Paradossalmente risulta più semplice e rapido assumere un medico che arriva dal Veneto, come di recente capitato nel Cuneese, che non avere in ospedale uno specializzando che si è laureato in Piemonte. Una situazione complessa dove alla necessaria diplomazia nei rapporti con le scuole di medicina va unita una certa decisione e fermezza, proprio per poter applicare le norme, ma ancor prima per superare quel sistema di lacciuoli, non dichiarati ma assai concreti, che continuano a tenere i giovani medici legate alle cliniche universitarie e negando il loro apporto laddove è più richiesto. 

Da parte della Regione c’è l’intenzione di portare al tavolo con gli atenei anche la questione dei futuri camici bianchi e, dunque, i posti per i prossimi anni accademici.
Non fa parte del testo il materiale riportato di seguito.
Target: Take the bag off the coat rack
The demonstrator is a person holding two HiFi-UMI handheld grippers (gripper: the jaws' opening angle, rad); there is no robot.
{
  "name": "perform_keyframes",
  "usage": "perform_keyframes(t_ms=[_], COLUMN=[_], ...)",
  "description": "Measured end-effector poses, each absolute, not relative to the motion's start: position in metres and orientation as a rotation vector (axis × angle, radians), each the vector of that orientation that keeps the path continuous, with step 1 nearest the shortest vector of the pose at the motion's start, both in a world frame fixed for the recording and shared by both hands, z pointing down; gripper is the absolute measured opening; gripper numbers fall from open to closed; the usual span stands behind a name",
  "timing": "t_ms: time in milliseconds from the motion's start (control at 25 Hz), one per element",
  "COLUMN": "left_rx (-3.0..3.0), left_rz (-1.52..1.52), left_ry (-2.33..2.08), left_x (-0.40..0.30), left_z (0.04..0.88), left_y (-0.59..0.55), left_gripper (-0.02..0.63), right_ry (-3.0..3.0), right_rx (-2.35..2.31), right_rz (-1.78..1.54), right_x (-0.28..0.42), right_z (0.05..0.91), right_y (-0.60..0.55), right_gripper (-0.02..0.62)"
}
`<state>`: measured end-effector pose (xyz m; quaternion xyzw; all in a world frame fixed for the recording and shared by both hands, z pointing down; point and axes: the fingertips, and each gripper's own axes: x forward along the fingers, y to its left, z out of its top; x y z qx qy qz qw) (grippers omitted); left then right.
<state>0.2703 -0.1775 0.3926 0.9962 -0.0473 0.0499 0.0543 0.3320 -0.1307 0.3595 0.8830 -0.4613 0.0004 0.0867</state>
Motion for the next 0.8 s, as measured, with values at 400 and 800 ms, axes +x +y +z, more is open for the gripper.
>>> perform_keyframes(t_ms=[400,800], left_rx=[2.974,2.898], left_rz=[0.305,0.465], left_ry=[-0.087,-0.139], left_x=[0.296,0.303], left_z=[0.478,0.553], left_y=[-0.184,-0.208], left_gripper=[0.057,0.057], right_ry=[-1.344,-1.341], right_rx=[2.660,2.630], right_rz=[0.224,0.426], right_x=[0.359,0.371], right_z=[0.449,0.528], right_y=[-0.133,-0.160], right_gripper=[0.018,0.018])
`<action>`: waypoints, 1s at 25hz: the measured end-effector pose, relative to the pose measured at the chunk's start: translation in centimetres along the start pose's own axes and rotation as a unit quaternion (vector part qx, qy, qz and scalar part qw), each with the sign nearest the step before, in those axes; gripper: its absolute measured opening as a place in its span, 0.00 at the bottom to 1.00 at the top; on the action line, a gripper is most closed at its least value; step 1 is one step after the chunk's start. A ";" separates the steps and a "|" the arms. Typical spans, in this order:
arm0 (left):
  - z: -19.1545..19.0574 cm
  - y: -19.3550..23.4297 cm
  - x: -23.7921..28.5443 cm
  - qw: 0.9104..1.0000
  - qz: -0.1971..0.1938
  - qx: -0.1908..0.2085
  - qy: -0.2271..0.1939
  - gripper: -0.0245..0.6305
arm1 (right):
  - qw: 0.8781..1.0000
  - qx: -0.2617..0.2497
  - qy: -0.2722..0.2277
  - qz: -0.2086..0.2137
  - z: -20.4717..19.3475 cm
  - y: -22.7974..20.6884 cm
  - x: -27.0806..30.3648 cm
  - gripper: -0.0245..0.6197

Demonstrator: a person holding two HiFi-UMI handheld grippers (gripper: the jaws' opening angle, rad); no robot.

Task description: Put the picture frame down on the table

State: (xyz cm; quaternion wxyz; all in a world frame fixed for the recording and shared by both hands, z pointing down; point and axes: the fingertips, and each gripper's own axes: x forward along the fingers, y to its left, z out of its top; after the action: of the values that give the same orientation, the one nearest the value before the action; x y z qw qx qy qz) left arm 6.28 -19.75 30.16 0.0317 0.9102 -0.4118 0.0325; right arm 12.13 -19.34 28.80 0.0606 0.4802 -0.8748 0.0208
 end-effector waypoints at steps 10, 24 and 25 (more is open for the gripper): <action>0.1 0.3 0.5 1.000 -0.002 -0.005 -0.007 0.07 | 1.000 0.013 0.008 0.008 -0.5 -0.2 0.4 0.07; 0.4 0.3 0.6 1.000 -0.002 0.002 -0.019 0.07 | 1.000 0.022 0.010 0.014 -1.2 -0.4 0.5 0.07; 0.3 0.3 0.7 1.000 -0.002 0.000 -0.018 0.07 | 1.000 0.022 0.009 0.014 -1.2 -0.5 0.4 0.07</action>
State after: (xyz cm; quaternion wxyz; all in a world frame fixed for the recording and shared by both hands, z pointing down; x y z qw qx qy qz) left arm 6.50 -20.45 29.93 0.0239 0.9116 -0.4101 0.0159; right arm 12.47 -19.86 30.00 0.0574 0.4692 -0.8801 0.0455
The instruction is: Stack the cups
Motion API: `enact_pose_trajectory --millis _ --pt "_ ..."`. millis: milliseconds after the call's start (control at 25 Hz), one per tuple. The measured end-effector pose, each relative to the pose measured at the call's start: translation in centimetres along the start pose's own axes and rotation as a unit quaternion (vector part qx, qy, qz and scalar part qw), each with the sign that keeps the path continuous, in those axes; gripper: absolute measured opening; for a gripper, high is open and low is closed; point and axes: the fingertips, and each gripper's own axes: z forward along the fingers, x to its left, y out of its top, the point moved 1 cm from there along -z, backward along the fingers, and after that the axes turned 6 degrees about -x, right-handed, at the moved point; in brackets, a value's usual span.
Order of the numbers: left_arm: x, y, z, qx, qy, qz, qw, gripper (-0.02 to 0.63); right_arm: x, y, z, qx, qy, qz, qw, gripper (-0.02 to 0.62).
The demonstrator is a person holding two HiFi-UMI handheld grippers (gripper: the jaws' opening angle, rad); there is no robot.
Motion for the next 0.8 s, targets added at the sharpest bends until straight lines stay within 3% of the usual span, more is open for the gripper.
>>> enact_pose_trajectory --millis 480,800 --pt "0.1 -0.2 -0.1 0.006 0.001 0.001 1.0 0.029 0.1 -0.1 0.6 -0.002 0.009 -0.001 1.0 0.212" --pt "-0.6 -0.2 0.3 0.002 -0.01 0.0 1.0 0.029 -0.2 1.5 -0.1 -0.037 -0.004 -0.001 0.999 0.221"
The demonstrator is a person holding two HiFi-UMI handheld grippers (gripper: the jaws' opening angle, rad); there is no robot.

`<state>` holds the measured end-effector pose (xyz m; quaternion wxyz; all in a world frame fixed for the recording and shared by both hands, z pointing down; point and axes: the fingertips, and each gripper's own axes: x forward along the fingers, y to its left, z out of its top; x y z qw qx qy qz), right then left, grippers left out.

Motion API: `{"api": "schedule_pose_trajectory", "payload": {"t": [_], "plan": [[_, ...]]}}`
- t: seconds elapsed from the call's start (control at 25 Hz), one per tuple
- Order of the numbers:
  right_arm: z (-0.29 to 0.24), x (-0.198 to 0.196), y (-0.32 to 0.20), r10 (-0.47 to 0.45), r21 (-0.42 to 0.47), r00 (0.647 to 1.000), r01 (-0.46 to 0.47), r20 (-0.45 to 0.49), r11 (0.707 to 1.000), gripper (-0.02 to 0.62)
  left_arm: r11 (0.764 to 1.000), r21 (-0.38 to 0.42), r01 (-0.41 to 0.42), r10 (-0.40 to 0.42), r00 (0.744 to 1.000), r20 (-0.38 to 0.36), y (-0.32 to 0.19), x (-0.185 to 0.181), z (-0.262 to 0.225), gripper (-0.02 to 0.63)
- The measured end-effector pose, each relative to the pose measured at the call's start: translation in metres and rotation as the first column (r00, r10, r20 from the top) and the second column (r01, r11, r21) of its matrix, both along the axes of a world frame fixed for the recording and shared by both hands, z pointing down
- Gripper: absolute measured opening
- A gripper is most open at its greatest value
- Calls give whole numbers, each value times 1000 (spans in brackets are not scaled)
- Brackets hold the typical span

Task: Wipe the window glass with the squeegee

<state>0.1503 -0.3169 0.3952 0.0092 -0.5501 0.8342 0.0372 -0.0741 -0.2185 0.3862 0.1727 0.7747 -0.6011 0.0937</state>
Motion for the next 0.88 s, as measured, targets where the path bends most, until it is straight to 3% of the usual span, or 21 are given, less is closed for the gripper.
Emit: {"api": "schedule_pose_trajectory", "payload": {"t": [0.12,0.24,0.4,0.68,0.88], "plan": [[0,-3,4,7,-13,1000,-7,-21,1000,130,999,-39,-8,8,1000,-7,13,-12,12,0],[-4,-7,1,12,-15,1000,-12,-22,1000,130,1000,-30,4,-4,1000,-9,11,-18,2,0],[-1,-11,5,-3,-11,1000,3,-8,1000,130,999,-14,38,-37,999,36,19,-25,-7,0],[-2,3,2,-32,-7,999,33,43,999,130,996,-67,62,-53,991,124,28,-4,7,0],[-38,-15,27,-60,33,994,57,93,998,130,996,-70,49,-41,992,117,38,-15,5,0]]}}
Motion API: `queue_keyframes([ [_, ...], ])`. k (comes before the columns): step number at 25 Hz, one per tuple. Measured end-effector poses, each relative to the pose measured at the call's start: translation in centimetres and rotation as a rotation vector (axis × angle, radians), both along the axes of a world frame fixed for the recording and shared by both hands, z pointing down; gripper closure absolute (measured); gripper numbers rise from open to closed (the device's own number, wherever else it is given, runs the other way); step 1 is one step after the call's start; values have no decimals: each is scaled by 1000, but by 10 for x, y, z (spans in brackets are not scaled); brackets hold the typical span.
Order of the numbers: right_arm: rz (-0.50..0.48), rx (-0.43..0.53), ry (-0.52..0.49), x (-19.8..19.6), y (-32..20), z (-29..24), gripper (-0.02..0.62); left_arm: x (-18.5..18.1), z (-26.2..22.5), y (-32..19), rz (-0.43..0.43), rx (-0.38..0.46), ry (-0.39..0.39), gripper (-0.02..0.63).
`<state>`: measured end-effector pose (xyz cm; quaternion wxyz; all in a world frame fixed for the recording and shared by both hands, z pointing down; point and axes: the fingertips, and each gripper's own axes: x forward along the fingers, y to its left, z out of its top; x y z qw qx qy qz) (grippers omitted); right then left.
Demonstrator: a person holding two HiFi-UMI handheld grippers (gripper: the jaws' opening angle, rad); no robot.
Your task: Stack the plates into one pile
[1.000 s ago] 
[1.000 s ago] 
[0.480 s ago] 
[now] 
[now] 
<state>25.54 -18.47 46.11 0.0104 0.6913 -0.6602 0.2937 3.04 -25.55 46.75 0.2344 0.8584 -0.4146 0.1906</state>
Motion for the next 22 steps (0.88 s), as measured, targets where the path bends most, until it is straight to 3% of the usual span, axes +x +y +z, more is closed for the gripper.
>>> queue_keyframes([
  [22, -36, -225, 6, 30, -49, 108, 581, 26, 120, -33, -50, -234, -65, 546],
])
Mentre resta aperta, a livello nazionale con spinte opposte, la questione dell’abolizione o meno del numero chiuso – ipotesi bocciata senza titubanze da Geuna: “abolendolo, non sapremmo come formare questi studenti” – il problema delle borse di studio è tutt’altro che di facile soluzione e questa non pare possa passare semplicemente con un aumento dei posti. Prova nei sia le ultime iscrizioni che, in Piemonte, proprio per la specialità più richiesta qual è l’emergenza urgenza ci sono state 23 domande a fronte di 36 posizioni disponibili.

Se anche di questo si discuterà al tavolo che Cirio si prepara a convocare, la questione più impellente e, almeno in teoria, meno complicata da risolvere resta quella di convincere le scuole di specializzazione degli atenei piemontesi a tradurre finalmente in pratica la più volte annunciata disponibilità a favorire l’impiego degli specializzandi negli ospedali, sempre più a corto di medici e che ancora di più potranno esserlo con la prossima uscita dai Pronto Soccorso e da alcuni reparti dei camici bianchi delle cooperative. Una risposta attesa positivamente e, soprattutto, concretamente quella da parte delle Università che solo i numeri degli specializzandi che arriveranno in corsi nei prossimi mesi potrà confermare, fugando allo stesso tempo quei sospetti duri a morire che rimandano ai baronati.